Your assignment: Locate the line bearing "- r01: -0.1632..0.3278" in the material below, then reproduce it and each following line up to and including the line bearing "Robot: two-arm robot".

+++

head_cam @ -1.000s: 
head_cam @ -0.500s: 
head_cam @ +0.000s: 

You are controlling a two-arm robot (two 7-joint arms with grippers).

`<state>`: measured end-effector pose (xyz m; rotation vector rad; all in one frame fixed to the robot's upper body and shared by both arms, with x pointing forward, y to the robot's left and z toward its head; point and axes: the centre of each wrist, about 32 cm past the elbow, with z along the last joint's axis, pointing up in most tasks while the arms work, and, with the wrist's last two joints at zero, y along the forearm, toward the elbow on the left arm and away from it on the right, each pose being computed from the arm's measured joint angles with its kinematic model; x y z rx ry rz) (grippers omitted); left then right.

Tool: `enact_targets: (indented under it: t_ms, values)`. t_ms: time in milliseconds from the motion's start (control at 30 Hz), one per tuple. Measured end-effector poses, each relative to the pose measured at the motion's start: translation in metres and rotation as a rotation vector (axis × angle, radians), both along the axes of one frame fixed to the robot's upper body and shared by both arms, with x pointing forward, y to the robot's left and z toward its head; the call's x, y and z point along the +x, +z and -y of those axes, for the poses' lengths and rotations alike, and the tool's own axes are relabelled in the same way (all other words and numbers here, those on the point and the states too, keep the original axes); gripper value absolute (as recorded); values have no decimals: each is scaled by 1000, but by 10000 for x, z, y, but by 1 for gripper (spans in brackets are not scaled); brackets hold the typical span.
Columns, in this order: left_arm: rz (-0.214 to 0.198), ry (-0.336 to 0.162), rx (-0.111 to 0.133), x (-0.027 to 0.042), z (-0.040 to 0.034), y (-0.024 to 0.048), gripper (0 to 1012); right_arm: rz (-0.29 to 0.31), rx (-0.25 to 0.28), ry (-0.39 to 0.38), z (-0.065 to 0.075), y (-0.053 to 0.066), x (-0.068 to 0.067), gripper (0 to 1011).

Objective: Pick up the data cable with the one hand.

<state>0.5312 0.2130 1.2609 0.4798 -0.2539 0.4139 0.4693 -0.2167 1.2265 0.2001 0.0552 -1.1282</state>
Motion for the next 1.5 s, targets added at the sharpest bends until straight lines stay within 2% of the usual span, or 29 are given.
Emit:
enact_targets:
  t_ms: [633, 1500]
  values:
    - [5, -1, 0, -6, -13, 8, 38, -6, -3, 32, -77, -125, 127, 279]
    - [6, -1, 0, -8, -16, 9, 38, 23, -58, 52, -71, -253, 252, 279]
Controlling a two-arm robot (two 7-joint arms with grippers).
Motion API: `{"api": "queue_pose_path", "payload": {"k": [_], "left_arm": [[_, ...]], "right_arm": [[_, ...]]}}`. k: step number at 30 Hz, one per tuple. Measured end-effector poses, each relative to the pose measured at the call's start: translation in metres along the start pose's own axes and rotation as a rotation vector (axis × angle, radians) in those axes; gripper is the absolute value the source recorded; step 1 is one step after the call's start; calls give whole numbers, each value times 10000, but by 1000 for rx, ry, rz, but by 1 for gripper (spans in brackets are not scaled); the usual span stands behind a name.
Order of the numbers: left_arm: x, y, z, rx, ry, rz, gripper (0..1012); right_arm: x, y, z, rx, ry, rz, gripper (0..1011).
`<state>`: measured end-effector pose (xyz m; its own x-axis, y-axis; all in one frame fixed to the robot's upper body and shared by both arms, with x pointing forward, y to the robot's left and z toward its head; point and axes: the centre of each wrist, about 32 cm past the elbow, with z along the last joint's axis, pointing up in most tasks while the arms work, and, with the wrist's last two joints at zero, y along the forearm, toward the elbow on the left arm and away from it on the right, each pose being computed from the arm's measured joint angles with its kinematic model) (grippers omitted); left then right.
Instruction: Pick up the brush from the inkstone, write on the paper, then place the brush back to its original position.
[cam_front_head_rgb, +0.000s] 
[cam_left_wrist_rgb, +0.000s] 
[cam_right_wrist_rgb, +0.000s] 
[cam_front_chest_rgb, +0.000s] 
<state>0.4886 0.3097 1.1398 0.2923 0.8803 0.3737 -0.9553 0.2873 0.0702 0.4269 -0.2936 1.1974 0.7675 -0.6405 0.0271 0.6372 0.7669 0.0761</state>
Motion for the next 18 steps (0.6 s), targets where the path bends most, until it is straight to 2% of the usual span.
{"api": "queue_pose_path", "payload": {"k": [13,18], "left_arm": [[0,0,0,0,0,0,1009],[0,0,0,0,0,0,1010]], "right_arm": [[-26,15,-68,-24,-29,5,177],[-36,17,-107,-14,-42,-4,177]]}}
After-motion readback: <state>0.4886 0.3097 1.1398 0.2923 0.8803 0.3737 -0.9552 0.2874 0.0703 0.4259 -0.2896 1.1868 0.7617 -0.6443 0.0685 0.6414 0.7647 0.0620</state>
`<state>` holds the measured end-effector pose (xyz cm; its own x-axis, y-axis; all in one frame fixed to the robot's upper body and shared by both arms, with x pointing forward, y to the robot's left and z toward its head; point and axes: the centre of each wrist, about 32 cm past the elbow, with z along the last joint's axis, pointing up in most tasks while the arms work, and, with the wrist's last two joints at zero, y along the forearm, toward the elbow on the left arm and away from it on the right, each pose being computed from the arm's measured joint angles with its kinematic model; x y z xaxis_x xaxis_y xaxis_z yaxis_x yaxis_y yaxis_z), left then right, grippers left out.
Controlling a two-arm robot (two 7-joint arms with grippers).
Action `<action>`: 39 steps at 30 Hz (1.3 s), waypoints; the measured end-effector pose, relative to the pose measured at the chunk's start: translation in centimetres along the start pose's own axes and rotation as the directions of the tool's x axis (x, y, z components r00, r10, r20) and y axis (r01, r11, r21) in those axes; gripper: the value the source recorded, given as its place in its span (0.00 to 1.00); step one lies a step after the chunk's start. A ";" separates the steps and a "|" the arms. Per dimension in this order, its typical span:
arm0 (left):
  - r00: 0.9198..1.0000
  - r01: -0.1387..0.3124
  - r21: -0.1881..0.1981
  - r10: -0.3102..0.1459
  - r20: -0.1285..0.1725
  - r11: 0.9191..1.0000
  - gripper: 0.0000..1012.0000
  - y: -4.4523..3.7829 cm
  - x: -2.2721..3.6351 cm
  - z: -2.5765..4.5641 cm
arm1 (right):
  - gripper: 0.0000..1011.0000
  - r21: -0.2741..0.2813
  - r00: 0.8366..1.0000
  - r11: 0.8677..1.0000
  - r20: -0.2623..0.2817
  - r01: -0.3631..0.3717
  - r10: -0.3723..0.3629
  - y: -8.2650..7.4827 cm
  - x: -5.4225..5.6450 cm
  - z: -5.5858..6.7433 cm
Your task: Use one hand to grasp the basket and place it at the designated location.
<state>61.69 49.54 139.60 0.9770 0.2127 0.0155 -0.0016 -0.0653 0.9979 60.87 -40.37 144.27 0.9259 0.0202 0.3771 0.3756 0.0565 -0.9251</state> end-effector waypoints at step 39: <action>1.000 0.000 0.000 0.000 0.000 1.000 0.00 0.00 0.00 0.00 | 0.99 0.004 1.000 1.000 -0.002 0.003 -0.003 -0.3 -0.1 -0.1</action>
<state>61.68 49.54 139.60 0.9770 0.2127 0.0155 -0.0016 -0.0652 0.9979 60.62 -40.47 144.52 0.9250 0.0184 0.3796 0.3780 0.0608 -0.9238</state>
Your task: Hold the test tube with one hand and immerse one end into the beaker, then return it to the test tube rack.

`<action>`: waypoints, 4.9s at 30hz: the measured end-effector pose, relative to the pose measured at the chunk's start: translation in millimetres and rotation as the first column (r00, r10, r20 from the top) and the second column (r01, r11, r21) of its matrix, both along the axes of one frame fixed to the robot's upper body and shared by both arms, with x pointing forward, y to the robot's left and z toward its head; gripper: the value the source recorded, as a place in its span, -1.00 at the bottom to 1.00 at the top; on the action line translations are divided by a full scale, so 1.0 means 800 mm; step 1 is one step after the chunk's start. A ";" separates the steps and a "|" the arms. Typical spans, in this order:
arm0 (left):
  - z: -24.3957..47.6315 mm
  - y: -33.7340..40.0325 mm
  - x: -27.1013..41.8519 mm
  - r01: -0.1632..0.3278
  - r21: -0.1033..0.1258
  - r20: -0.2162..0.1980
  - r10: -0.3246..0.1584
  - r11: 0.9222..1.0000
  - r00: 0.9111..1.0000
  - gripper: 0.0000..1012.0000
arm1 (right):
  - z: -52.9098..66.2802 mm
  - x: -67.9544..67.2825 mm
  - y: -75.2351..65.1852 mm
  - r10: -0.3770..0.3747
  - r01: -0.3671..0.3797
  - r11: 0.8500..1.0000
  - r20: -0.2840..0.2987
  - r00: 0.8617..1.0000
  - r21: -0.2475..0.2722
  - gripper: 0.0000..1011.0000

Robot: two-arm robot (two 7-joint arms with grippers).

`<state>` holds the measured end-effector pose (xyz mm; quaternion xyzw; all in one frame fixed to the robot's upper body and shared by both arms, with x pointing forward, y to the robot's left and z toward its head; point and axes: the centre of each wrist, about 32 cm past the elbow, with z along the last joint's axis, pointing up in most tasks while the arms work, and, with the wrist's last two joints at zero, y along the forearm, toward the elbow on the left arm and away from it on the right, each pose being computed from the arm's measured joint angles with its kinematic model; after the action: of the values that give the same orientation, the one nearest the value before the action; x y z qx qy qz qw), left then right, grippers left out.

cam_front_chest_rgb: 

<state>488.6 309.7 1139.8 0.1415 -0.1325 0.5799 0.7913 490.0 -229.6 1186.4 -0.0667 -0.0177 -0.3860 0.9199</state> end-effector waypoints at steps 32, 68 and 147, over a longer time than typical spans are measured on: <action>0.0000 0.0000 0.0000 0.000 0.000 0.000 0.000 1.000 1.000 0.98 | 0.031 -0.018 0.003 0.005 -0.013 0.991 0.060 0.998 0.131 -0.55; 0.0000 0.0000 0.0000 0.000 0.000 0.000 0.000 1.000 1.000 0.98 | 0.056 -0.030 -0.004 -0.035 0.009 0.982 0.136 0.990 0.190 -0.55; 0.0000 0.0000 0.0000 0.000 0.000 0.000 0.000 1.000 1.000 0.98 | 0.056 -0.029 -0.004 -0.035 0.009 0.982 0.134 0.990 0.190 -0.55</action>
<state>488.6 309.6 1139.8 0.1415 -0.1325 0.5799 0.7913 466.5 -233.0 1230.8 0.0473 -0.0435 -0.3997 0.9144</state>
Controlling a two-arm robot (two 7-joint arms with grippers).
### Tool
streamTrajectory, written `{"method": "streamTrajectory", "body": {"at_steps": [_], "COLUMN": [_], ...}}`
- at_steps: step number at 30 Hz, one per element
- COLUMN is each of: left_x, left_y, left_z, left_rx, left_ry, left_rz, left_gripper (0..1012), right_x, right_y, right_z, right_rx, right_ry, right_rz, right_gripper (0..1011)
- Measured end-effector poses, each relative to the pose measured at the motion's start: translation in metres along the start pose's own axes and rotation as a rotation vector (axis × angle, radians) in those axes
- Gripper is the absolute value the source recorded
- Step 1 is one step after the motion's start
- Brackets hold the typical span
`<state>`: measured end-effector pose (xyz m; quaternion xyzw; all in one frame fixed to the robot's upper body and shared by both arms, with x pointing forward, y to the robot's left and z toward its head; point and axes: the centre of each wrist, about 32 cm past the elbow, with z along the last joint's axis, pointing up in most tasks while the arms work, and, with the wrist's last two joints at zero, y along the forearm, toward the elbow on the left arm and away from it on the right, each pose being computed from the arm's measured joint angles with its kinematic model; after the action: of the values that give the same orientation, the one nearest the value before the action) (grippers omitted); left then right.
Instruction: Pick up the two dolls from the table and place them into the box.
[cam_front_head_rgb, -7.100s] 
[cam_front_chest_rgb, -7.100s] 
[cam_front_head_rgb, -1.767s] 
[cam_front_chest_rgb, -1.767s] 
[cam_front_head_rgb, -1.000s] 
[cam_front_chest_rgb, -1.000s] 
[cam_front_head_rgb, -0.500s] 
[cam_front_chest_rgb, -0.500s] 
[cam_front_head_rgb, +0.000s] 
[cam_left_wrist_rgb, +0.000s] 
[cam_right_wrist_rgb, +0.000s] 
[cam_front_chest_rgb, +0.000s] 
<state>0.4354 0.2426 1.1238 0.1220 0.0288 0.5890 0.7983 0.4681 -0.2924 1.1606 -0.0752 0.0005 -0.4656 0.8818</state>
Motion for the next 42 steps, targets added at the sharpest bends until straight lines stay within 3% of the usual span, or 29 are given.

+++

Result for this exercise:
  - r01: -0.1632..0.3278
  - r21: -0.1033..0.1258
  - r20: -0.2162..0.1980
  - r10: -0.3246..0.1584
  - r11: 0.9222..1.0000
  - r00: 0.9111..1.0000
  - gripper: 0.0000..1012.0000
arm1 (right):
  - z: -52.9098..66.2802 mm
  - x: -67.9544..67.2825 mm
  - y: -75.2351..65.1852 mm
  - r10: -0.3770..0.3747
  - r01: -0.3671..0.3797
  - r11: 0.8500..1.0000
  - r20: -0.2840..0.2987
  - r00: 0.8617..1.0000
  - r21: -0.2475..0.2722
  - gripper: 0.0000..1011.0000

Robot: two-arm robot (two 7-joint arms with grippers).

Work on this exercise is complete.